Kernel check ignores LTS versions #1076

Open alansill opened 1 month ago

alansill commented 1 month ago

We have a number of our cluster users trying out unsloth. Because we run LTS kernel versions, the kernel version check built into unsloth produces confusion. The kernel LTS versions are numerically much lower than the recommended levels, but as you know, are back-ported to maintain functionality similar to newer kernel versions. Almost no HPC clusters will be running with kernel versions as high as the minimum that unsloth checks for. (For details, see https://access.redhat.com/support/policy/updates/errata and related listes for other distro releases.) I suggest that the unsloth kernel checks be refactored with this consideration in mind. Unlike personal and hobbyist machines, large clusters almost never run on the frequently updated schedules of the unstable branch.
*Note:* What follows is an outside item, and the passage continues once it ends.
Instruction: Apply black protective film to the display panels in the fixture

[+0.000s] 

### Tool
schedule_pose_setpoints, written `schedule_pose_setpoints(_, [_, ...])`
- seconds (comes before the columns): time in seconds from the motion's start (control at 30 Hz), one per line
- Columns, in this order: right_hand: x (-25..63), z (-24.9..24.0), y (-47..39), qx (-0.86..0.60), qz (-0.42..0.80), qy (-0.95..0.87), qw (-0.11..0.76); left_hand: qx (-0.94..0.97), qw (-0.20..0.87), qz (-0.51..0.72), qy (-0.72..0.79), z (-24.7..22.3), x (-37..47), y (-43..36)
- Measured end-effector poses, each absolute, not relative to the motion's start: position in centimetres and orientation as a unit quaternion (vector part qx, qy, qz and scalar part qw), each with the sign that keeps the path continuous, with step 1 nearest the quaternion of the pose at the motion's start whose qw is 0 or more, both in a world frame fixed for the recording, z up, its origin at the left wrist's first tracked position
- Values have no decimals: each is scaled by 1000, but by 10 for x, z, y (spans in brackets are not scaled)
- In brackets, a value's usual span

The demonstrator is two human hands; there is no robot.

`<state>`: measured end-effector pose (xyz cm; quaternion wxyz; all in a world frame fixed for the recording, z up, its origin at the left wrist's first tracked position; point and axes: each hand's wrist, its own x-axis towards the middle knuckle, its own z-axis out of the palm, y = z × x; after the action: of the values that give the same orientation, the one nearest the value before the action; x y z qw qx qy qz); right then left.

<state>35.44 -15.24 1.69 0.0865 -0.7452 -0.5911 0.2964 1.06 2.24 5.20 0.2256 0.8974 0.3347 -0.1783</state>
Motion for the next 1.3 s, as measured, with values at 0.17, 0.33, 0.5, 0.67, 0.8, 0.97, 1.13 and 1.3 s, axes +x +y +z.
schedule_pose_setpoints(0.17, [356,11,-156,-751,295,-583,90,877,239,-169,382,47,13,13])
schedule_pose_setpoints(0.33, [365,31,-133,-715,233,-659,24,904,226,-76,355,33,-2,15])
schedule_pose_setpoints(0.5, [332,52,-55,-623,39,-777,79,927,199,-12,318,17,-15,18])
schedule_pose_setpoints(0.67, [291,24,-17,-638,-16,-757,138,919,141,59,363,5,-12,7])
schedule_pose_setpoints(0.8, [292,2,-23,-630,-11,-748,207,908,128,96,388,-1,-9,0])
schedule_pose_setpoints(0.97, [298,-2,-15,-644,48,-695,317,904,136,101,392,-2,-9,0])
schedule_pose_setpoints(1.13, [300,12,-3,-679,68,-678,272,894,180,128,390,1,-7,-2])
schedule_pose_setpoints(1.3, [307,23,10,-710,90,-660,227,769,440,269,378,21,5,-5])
danielhanchen commented 1 month ago

@alansill Hey Alan - sorry on the delay! Oh do you mean Unsloth's python dependencies should be pinned to a version to reduce dependency issues? Or maybe I'm mistaken?

alansill commented 1 month ago

No, I mean that when run on a Linux system with an LTS kernel, the code throws a message warning that it might hang on kernels with versions less than 5.5. But the kernel for Enterprise Linux for example is always numerically at a much lower version number as it is generally intended for use with only necessary patches for years, unlike the ones used in distributions such as Fedora or Ubuntu.

danielhanchen commented 1 month ago

Ohh ok ok so the actual Linux kernel version - hmmm - unfortunately Unsloth relies on Pytorch and newer CUDA versions - that might be the culprit.

Unsloth does support Torch 2.1 and CUDA 11.8, so these might be more stable for older kernel versions

alansill commented 1 month ago

Thanks. The point is that the kernel message is spurious. It only applies to unstable-branch kernels. Most HPC clusters run on the stable branch, in which kernels stay at numerically lower versions even though they have security and other needed patches for long-term continuous use for years. Is there any particular reason for the kernel version check to exist at all?